Which cloud hosting provider or platform are you using to host everything?

Code::Stats runs on a very traditional setup of a single VPS. We used to have a dedicated server from online.net, but its disk I/O proved to be slow due to having just a regular HDD.

To alleviate the issues, we moved to a VPS from Hetzner that has access to SSD storage. It has 4 virtual cores and 16GB of RAM. Due to being a small service and the efficiency of Elixir, this serves us very well and there’s lots of room for growth. The cost for this is around 24 € per month.

The current server is running Ubuntu Server 18.04 LTS. It’s a pragmatic choice in that it has a lot of support and is quite stable. The original server ran Arch Linux but lately I haven’t had time to keep upgrading it constantly; Ubuntu is a bit more relaxed in that sense. :)

How many servers does your app run on and how do you manage them?

Everything is done on the same server. PostgreSQL, nginx and the Elixir release of the service all run on the same machine. Code::Stats uses around 200 to 300 MB of RAM. That leaves a lot of memory to be dedicated to PostgreSQL for greater in-memory caching.

There is also a separate similar server for the beta instance but both production and the beta server each run on their own single and separate server.

A VPS was chosen because I’ve been running Linux servers for years.

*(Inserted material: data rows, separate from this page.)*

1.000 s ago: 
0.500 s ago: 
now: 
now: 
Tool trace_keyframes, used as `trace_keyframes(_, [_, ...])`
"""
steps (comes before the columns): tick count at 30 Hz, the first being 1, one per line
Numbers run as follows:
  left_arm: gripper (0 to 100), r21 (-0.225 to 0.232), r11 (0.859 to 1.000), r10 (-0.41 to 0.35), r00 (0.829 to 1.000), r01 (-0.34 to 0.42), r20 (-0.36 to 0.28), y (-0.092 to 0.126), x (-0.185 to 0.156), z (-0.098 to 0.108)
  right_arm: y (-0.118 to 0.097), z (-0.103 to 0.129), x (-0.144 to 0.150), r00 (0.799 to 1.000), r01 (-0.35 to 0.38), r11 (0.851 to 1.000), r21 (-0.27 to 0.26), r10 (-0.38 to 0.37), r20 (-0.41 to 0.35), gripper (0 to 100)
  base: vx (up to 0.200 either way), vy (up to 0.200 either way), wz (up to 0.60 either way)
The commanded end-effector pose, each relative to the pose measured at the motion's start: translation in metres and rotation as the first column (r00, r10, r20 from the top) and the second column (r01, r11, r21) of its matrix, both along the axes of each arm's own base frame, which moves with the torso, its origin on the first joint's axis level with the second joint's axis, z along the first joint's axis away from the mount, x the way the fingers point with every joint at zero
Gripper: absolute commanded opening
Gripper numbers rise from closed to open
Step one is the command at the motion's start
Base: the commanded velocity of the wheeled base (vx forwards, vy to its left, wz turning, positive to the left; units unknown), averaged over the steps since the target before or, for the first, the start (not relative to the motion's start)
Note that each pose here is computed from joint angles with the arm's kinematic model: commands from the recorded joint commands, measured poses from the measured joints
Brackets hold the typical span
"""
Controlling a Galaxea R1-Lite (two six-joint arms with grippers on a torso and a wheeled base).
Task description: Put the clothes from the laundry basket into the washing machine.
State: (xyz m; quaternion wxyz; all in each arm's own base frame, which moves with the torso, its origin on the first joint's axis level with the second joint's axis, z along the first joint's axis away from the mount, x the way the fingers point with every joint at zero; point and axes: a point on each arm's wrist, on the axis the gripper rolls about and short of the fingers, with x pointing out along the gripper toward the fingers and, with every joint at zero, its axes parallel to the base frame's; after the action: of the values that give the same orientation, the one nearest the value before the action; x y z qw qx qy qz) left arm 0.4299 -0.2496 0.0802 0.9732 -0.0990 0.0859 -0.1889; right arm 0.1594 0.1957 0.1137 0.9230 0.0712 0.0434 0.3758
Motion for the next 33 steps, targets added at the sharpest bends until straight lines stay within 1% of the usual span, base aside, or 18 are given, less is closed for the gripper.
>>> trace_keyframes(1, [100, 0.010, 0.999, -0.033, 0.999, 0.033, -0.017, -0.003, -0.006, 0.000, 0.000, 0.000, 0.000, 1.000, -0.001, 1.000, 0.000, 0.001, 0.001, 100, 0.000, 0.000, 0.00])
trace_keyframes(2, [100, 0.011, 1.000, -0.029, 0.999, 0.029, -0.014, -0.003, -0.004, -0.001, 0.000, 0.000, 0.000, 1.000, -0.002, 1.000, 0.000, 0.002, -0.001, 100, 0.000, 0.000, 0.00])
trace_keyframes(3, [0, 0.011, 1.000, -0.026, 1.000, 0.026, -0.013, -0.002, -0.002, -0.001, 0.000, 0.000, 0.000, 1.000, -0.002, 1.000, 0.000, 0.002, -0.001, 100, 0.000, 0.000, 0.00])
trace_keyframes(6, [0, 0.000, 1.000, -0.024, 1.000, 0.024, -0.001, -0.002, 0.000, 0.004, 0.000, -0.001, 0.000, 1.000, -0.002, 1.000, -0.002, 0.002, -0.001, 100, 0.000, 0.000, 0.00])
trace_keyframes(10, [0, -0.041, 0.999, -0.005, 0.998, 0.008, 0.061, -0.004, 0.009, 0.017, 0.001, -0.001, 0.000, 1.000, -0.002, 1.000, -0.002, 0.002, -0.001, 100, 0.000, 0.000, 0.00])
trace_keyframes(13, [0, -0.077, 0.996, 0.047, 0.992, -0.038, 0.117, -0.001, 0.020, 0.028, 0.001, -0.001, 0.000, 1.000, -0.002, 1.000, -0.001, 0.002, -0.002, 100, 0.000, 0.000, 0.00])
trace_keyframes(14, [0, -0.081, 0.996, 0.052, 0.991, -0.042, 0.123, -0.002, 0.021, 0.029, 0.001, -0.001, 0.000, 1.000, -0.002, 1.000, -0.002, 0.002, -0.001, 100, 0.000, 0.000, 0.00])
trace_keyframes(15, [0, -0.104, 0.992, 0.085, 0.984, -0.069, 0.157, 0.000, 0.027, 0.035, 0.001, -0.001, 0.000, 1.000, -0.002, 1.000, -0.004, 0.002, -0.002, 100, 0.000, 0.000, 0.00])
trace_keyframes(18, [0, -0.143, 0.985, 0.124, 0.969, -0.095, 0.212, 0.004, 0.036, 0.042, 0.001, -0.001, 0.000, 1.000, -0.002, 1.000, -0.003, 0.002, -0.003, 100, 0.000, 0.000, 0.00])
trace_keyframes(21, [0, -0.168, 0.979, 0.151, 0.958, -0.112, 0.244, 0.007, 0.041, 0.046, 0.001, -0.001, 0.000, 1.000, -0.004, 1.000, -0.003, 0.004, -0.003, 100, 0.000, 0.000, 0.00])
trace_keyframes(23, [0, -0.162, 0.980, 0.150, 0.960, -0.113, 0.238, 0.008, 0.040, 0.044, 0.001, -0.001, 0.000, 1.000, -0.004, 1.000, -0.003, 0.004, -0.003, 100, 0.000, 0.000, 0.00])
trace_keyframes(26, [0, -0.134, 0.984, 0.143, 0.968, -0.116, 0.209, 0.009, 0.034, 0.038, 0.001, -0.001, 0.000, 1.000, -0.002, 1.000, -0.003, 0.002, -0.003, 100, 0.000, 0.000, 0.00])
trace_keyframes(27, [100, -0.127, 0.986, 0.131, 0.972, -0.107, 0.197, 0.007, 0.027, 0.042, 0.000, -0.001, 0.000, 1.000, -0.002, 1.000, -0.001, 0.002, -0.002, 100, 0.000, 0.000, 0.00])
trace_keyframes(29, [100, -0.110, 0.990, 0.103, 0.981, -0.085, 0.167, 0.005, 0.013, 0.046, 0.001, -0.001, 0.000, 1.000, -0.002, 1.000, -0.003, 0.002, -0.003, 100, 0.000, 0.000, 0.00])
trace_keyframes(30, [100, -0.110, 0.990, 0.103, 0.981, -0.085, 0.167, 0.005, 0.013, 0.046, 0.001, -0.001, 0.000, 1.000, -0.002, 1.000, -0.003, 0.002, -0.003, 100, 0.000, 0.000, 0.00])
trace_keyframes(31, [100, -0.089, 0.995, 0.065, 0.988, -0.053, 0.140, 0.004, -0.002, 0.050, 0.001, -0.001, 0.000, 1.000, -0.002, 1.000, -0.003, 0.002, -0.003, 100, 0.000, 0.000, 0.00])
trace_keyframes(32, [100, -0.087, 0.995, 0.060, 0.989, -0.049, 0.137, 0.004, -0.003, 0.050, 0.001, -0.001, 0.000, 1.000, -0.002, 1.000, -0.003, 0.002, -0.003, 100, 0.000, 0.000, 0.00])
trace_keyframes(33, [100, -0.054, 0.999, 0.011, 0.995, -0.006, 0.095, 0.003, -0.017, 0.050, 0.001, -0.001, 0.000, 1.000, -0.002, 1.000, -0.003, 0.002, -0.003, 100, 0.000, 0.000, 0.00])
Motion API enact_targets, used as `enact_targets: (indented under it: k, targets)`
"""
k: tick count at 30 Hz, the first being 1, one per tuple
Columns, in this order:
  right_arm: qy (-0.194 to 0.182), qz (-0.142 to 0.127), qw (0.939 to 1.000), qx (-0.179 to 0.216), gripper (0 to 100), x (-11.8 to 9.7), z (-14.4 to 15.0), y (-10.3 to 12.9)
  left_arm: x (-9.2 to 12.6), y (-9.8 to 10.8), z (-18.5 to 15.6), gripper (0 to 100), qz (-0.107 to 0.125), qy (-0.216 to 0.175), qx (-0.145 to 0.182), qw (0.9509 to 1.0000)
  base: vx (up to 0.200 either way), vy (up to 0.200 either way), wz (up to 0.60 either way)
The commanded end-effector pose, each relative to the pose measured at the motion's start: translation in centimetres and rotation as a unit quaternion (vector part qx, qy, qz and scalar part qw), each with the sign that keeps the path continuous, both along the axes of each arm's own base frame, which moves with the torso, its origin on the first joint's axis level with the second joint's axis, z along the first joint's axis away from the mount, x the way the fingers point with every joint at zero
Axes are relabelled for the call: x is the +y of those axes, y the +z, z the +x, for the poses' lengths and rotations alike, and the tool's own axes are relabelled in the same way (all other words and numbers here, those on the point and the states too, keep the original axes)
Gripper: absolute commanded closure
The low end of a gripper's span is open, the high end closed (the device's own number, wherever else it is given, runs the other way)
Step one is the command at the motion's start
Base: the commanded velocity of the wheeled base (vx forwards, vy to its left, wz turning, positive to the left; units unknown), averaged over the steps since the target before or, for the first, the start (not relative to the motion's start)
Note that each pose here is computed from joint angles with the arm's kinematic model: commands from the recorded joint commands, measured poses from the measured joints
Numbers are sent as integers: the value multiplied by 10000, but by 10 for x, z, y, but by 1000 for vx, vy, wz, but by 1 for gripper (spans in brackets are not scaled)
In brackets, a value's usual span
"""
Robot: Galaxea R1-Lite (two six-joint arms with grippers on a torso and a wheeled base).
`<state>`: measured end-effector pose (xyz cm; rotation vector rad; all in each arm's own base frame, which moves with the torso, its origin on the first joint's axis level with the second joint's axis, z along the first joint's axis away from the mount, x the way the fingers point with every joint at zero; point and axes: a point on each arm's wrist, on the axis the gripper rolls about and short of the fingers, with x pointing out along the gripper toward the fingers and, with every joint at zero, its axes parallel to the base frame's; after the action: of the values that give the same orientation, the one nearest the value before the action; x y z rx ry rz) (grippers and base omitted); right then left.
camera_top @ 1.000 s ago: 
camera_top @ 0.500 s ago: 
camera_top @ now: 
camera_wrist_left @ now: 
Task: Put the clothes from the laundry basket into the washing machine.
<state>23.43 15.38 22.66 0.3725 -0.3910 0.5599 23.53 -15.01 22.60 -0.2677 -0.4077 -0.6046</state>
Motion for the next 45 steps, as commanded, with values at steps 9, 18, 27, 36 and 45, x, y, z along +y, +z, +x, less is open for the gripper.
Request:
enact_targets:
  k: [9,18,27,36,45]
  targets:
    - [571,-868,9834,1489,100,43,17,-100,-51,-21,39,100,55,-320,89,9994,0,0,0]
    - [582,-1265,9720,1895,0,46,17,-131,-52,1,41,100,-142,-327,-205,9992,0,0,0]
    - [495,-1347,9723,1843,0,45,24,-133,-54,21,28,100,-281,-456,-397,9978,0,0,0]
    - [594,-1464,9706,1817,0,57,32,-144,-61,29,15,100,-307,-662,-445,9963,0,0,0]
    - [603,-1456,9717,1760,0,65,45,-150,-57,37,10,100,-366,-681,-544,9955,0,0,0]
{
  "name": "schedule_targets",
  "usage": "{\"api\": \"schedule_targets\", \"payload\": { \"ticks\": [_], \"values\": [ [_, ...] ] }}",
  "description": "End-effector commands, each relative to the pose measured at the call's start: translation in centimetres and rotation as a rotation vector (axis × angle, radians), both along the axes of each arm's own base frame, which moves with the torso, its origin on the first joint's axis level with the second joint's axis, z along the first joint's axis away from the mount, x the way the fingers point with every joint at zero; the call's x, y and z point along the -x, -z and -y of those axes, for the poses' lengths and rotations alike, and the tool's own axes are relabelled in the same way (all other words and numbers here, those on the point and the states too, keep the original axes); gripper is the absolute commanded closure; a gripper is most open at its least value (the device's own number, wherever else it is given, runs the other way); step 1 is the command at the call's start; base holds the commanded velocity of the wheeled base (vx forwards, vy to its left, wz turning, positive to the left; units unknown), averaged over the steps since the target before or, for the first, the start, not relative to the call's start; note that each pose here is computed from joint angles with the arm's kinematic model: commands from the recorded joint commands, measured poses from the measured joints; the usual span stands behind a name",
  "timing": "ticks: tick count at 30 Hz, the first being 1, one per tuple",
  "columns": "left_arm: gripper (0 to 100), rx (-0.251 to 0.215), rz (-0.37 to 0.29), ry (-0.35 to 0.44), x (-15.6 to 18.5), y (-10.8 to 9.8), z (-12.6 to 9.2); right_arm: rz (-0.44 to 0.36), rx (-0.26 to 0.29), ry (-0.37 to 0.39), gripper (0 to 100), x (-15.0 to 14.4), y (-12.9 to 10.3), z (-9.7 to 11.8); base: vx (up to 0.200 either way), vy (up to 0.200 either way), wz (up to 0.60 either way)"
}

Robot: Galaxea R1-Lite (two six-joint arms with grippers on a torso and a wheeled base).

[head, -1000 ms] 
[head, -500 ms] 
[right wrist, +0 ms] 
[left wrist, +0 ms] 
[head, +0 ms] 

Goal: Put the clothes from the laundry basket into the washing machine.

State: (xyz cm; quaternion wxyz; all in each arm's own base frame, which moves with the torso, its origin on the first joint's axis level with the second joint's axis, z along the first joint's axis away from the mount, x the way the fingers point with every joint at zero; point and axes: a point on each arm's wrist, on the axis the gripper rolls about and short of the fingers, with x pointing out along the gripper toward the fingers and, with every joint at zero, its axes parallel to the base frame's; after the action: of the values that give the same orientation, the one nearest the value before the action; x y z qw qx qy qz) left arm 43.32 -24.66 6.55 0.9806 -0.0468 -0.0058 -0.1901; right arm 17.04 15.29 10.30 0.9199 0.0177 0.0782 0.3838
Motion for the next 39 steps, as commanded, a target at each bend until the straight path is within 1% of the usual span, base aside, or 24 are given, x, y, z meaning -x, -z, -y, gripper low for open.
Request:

Setting it up is quite routine so I have not bothered with a deployment / configuration tool such as Ansible, or containers.

What does your deployment process look like?

There are two different deploy processes for Code::Stats, one for the beta instance and one for production. The beta instance is automated and production is currently done manually.

Whenever a commit is pushed to the master branch, GitLab CI builds the project, runs tests, and updates the documentation. It also pushes the version to the beta server where a GitLab CI process installs the dependencies, builds a release, migrates the database, and finally restarts the instance with the new release.

The whole process takes a few minutes.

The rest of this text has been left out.